R. v. Williams, Sullivan and Kirby [1828] NSWSupC 7

robbery in dwelling house, West Indian defendant, death recorded

Supreme Court of New South Wales

Trial, 18 February 1828

Source: Australian, 20 February 1828

James Williams, a West Indian black,[1 ] Dennis Sullivan, and Thomas Kirby (the latter being a private in the Royal Veteran Corps) were severally indicted, the first as a principal, and the two others as accessaries, in a robbery in the dwelling-house of Francis Moran, Esq., Pitt-street, Sydney.

Dr. Moran stated, that on the morning of the day laid in the indictment, upon rising at his usual hour, he discovered that a gold watch chain and seals, which he commonly deposited in a dressing table in his bed-room, before retiring to rest over night, had been abstracted.  On looking further about the bed-room, he also discovered that a trunk in which the key had been left over night, had been plundered of a considerable quantity of wearing apparel, &c.  Dr. M. immediately enquired for his servant, Williams, who was not to be found.  The prisoner Williams had access to every room in the house.  Dr. Moran lost no time in making the robbery known to the police authorities, and constables were promptly deputed in pursuit of the black man, Williams.

Fitzpatrick, a constable, deposed, that he apprehended the prisoner Williams in the street.  On taking him into custody, the prisoner Kirby followed witness, abusing him for taking the man without a warrant.  Kirby introduced himself into the watch-house, when the gates were closed upon him, and both prisoners put into the same cell.  A few moments after prisoner Williams was searched, and dispossessed of various articles forming part of what had been abstracted from the possession of Dr. Moran.  On the other prisoner was found a valuable gold watch, chain, seals, &c. which Dr. Moran identified to be his.

Mr. Jilks, chief constable, searched the prisoner Sullivan's house, where he found some more property belonging to Dr. M.  All three prisoners were found Guilty.[2 ]


[1 ] The Sydney Gazette, 20 February 1828, said he was from St Domingo.

[2 ] On 29 February 1828, Williams was sentenced to death recorded, and Sullivan and Kirby to transportation for two years: Australian, 5 February 1828.  Death recorded meant a formal sentence of death, without an intention that the sentence would be carried out.  Under (1823) 4 Geo.

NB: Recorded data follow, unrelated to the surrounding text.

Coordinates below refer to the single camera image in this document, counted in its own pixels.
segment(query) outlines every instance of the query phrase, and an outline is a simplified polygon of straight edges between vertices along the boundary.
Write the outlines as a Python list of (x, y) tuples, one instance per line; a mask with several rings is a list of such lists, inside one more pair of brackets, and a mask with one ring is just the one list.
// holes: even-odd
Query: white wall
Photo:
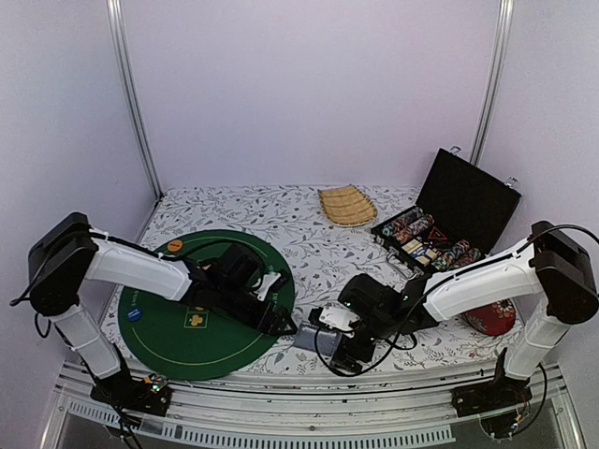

IV c. 48, s. 1, except in cases of murder, the judge had considerable discretion where an offender was convicted of a felony punishable by death.  If the judge thought that the circumstances made the offender fit for the exercise of Royal mercy, then instead of sentencing the offender to death, he could order that judgment of death be recorded.  The effect was the same as if judgment of death had been ordered, and the offender reprieved (s. 2).